Exercise brief. Transcribe all of the entries, matching each one exactly.

(Data excerpts)
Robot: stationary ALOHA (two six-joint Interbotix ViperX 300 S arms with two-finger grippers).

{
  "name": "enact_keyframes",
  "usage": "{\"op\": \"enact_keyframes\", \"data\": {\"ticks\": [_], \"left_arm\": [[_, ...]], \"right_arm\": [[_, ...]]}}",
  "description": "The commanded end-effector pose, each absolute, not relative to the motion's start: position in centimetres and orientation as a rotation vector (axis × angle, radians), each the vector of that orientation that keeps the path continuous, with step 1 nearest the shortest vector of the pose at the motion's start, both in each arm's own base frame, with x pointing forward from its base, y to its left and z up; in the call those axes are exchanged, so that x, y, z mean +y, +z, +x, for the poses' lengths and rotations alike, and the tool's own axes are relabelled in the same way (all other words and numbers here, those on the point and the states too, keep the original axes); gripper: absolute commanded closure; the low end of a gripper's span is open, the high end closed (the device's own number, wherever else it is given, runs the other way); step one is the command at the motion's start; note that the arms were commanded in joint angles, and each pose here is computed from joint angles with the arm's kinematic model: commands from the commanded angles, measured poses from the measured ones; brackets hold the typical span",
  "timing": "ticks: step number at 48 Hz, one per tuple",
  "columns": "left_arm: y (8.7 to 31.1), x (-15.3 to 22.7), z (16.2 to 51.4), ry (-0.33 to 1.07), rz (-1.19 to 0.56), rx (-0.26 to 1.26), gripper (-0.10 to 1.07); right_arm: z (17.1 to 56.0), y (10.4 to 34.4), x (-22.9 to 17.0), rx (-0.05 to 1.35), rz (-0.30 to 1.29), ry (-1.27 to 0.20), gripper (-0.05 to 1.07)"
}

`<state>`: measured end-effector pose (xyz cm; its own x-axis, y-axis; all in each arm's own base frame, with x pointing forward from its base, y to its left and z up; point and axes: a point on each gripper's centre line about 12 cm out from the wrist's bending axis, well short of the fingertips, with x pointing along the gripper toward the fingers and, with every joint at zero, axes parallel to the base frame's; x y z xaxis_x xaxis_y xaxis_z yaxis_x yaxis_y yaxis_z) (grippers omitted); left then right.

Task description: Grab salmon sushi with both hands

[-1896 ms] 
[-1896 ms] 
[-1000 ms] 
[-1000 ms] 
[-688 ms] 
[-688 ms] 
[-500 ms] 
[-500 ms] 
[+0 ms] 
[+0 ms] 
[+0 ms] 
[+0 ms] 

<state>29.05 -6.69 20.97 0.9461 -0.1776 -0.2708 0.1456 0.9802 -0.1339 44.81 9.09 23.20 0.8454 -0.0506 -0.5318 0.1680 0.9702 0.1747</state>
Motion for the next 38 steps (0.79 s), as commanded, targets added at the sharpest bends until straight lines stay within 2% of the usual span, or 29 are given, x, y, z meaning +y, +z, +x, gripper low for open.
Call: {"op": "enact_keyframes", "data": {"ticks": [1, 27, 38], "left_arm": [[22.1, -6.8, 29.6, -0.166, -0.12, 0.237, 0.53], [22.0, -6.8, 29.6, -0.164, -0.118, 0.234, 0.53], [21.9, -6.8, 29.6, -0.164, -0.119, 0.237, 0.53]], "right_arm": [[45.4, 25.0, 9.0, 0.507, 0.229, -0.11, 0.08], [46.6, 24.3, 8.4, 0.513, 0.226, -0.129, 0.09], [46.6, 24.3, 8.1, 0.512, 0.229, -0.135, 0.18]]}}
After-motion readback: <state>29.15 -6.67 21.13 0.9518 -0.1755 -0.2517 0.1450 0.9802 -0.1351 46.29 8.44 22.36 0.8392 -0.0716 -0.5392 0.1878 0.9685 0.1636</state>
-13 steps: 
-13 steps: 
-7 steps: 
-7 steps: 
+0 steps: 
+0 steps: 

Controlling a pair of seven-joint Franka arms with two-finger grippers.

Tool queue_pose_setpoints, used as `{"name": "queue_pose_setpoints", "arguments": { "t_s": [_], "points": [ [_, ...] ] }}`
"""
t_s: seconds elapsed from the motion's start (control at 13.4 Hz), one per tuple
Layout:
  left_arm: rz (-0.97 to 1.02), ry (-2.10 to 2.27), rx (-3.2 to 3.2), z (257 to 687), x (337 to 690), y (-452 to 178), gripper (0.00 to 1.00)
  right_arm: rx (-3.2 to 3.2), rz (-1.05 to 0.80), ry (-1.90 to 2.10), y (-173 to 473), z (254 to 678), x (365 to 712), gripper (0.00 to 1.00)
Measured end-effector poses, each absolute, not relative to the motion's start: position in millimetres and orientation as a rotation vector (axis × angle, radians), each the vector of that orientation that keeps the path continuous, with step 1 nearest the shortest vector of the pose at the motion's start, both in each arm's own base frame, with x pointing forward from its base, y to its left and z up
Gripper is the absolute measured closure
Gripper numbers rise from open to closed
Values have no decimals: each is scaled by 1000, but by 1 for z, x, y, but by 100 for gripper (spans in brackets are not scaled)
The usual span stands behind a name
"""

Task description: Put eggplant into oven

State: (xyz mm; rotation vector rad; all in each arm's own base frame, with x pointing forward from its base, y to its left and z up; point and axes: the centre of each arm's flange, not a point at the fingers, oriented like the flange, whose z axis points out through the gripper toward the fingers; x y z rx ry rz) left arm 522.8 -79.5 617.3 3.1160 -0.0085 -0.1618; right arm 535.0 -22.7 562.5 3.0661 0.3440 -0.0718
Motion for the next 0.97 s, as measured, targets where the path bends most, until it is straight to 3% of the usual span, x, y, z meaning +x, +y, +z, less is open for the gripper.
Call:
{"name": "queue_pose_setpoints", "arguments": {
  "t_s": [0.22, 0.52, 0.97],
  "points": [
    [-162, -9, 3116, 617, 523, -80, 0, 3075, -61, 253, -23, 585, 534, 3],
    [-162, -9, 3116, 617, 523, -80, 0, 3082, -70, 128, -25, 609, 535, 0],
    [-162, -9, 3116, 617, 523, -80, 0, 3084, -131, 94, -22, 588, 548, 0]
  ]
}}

Solution to this problem.
Robot: stationary ALOHA (two six-joint Interbotix ViperX 300 S arms with two-finger grippers).

{
  "name": "enact_keyframes",
  "usage": "{\"op\": \"enact_keyframes\", \"data\": {\"ticks\": [_], \"left_arm\": [[_, ...]], \"right_arm\": [[_, ...]]}}",
  "description": "The commanded end-effector pose, each absolute, not relative to the motion's start: position in centimetres and orientation as a rotation vector (axis × angle, radians), each the vector of that orientation that keeps the path continuous, with step 1 nearest the shortest vector of the pose at the motion's start, both in each arm's own base frame, with x pointing forward from its base, y to its left and z up; in the call those axes are exchanged, so that x, y, z mean +y, +z, +x, for the poses' lengths and rotations alike, and the tool's own axes are relabelled in the same way (all other words and numbers here, those on the point and the states too, keep the original axes); gripper: absolute commanded closure; the low end of a gripper's span is open, the high end closed (the device's own number, wherever else it is given, runs the other way); step one is the command at the motion's start; note that the arms were commanded in joint angles, and each pose here is computed from joint angles with the arm's kinematic model: commands from the commanded angles, measured poses from the measured ones; brackets hold the typical span",
  "timing": "ticks: step number at 48 Hz, one per tuple",
  "columns": "left_arm: y (8.7 to 31.1), x (-15.3 to 22.7), z (16.2 to 51.4), ry (-0.33 to 1.07), rz (-1.19 to 0.56), rx (-0.26 to 1.26), gripper (-0.10 to 1.07); right_arm: z (17.1 to 56.0), y (10.4 to 34.4), x (-22.9 to 17.0), rx (-0.05 to 1.35), rz (-0.30 to 1.29), ry (-1.27 to 0.20), gripper (-0.05 to 1.07)"
}

`<state>`: measured end-effector pose (xyz cm; its own x-axis, y-axis; all in each arm's own base frame, with x pointing forward from its base, y to its left and z up; point and axes: a point on each gripper's centre line about 12 cm out from the wrist's bending axis, well short of the fingertips, with x pointing along the gripper toward the fingers and, with every joint at zero, axes parallel to the base frame's; x y z xaxis_x xaxis_y xaxis_z yaxis_x yaxis_y yaxis_z) (grippers omitted); left then right.

Task description: Grab salmon sushi with both hands

[-1896 ms] 
[-1896 ms] 
[-1000 ms] 
[-1000 ms] 
[-688 ms] 
[-688 ms] 
[-500 ms] 
[-500 ms] 
[+0 ms] 
[+0 ms] 
[+0 ms] 
[+0 ms] 

<state>29.05 -6.69 20.97 0.9461 -0.1776 -0.2708 0.1456 0.9802 -0.1339 44.81 9.09 23.20 0.8454 -0.0506 -0.5318 0.1680 0.9702 0.1747</state>
Motion for the next 38 steps (0.79 s), as commanded, targets added at the sharpest bends until straight lines stay within 2% of the usual span, or 29 are given, x, y, z meaning +y, +z, +x, gripper low for open.
Call: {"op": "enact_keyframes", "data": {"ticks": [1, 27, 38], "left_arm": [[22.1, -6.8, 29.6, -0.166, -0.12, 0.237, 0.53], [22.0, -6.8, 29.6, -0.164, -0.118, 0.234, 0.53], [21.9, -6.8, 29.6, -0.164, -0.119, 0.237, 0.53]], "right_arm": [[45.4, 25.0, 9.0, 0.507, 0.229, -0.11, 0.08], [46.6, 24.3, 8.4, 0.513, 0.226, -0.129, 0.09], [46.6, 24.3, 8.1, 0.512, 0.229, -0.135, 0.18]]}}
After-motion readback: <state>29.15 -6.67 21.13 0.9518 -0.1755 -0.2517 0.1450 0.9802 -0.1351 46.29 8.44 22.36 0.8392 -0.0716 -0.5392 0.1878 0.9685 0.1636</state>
-13 steps: 
-13 steps: 
-7 steps: 
-7 steps: 
+0 steps: 
+0 steps: 

Controlling a pair of seven-joint Franka arms with two-finger grippers.

Tool queue_pose_setpoints, used as `{"name": "queue_pose_setpoints", "arguments": { "t_s": [_], "points": [ [_, ...] ] }}`
"""
t_s: seconds elapsed from the motion's start (control at 13.4 Hz), one per tuple
Layout:
  left_arm: rz (-0.97 to 1.02), ry (-2.10 to 2.27), rx (-3.2 to 3.2), z (257 to 687), x (337 to 690), y (-452 to 178), gripper (0.00 to 1.00)
  right_arm: rx (-3.2 to 3.2), rz (-1.05 to 0.80), ry (-1.90 to 2.10), y (-173 to 473), z (254 to 678), x (365 to 712), gripper (0.00 to 1.00)
Measured end-effector poses, each absolute, not relative to the motion's start: position in millimetres and orientation as a rotation vector (axis × angle, radians), each the vector of that orientation that keeps the path continuous, with step 1 nearest the shortest vector of the pose at the motion's start, both in each arm's own base frame, with x pointing forward from its base, y to its left and z up
Gripper is the absolute measured closure
Gripper numbers rise from open to closed
Values have no decimals: each is scaled by 1000, but by 1 for z, x, y, but by 100 for gripper (spans in brackets are not scaled)
The usual span stands behind a name
"""

Task description: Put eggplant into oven

State: (xyz mm; rotation vector rad; all in each arm's own base frame, with x pointing forward from its base, y to its left and z up; point and axes: the centre of each arm's flange, not a point at the fingers, oriented like the flange, whose z axis points out through the gripper toward the fingers; x y z rx ry rz) left arm 522.8 -79.5 617.3 3.1160 -0.0085 -0.1618; right arm 535.0 -22.7 562.5 3.0661 0.3440 -0.0718
Motion for the next 0.97 s, as measured, targets where the path bends most, until it is straight to 3% of the usual span, x, y, z meaning +x, +y, +z, less is open for the gripper.
Call:
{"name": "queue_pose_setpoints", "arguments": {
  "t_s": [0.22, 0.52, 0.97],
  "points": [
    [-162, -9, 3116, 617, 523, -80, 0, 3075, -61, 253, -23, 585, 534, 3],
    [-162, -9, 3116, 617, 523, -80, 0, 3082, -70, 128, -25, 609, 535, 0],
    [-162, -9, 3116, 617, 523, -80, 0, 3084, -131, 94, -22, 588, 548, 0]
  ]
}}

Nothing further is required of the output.